Petilasan Calon Arang yang kami datangi berada di sebuah area gerumbul seluas sekitar 200 m2, dan untuk mencapainya kami harus memasuki jalan tanah berumput di antara perladangan. Setelah keluar sekitar 250 meter dari jalan beraspal, mobil terpaksa berhenti karena tidak bisa melewati selokan kecil yang melintang jalan tanah.

Kami pun berjalan kaki sejauh 400 meter lagi di bawah terik ganas matahari Kediri, menapaki tanggul dan pematang, ditemani seorang penduduk setempat bernama Ki Sunyono yang datang berjalan kaki dan menyapa ketika kami masih termangu di mobil mereka-reka arah mana ke lokasi Petilasan Calon Arang berada. Mungkin ia melihat mobil kami lewat di pedukuhannya, dan lalu datang menyusul.

petilasan calon arang kediri

Gerumbul pepohonan yang berada di tengah ladang penduduk di Dukuh Butuh itu adalah tempat dimana Petilasan Calon Arang Kediri berada, dan di latar depan kanan adalah sebagian pematang rimbun yang kami lewati untuk sampai ke lokasi yang disebut sebagai petilasan Calon Arang itu. Ketika kecil, tak jarang saya menjumpai ular sawah melingkar di pematang yang saya lewati, tapi kali itu tidak.

Lokasinya memang tidak ideal karena berada di area terbuka yang agak jauh dari mana-mana, baik terik panas matahari atau pun hujan akan sama-sama merepotkan pengunjung yang datang. Di area Petilasan Calon Arang ini terdapat dua buah batu andesit datar yang diduga merupakan umpak atau batuan candi dengan dedaunan dan bunga kanthil sesaji tertebar di atasnya.

Ada beberapa versi kisah Calon Arang yang beredar di tengah masyarakat Jawa dan Bali, dari yang memberi gambaran hitam putih sebagai tukang sihir jahat yang menebar teluh karena anaknya tidak ada yang melamar, sampai pada penggambaran Calon Arang yang lebih berimbang dimana pada akhirnya ia dimurnikan jiwanya, dihilangkan rintangannya dan jiwanya masuk ke surga.

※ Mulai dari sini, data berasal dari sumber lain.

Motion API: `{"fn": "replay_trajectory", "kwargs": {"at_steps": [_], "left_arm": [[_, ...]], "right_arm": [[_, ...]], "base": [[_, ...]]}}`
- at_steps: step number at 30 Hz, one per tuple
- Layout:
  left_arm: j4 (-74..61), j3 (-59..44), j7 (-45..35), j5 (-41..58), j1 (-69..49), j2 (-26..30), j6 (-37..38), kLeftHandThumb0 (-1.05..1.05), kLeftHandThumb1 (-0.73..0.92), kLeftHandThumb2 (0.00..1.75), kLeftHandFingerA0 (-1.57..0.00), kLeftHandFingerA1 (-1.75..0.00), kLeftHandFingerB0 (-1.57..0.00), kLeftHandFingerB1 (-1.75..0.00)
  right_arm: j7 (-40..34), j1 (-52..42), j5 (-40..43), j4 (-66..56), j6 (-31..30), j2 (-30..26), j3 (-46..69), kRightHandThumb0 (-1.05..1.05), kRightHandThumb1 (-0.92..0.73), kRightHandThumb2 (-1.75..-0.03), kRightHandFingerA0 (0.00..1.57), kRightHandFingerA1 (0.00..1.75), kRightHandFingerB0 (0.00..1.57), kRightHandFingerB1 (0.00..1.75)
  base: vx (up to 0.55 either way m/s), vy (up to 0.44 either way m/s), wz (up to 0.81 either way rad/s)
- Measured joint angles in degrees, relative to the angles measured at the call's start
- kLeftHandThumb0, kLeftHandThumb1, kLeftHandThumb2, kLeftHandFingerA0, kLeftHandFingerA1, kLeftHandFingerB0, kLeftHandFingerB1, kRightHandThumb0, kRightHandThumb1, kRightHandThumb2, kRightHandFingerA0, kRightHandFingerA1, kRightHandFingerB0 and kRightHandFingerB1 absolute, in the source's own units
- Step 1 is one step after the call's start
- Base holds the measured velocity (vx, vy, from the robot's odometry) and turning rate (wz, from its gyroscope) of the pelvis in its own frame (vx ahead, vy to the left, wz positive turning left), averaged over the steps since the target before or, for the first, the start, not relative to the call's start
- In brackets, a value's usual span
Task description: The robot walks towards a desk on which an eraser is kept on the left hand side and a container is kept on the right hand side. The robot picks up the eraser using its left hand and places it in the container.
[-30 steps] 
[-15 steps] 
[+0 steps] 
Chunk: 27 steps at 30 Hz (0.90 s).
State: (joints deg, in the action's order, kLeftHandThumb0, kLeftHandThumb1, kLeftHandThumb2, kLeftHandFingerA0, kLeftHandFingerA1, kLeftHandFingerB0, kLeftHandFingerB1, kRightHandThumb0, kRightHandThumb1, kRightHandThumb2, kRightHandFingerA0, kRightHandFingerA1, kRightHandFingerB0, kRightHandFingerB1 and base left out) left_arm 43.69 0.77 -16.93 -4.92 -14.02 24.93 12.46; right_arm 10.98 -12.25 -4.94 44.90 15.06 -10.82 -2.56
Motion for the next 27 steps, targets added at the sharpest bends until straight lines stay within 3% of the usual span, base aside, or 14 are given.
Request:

petilasan calon arang kediri

Sebuah anglo tembikar pembakaran dupa diletakkan di depan salah satu kelompok batu altar Petilasan Calon Arang. Di bagian kiri terdapat sebuah batu bundar berlubang bulat di tengahnya yang saya kira Yoni namun tak ada cerat di permukaanya, dan di sebelah kanan teronggok batu meninggi yang semula saya kira Lingga namun mungkin juga bukan.

Saya sempat memotret Ki Sunyono dengan pakaian sederhananya yang menjadi penunjuk jalan hingga kami bisa sampai ke situs Petilasan Calon Arang ini. Di sebelahnya ada batu persegi memanjang dengan lubang di kedua ujungnya yang agak meninggi. Di belakangnya terdaat sebuah batu segi empat cukup besar yang meninggi. Tak ada ornamen diukir di sana.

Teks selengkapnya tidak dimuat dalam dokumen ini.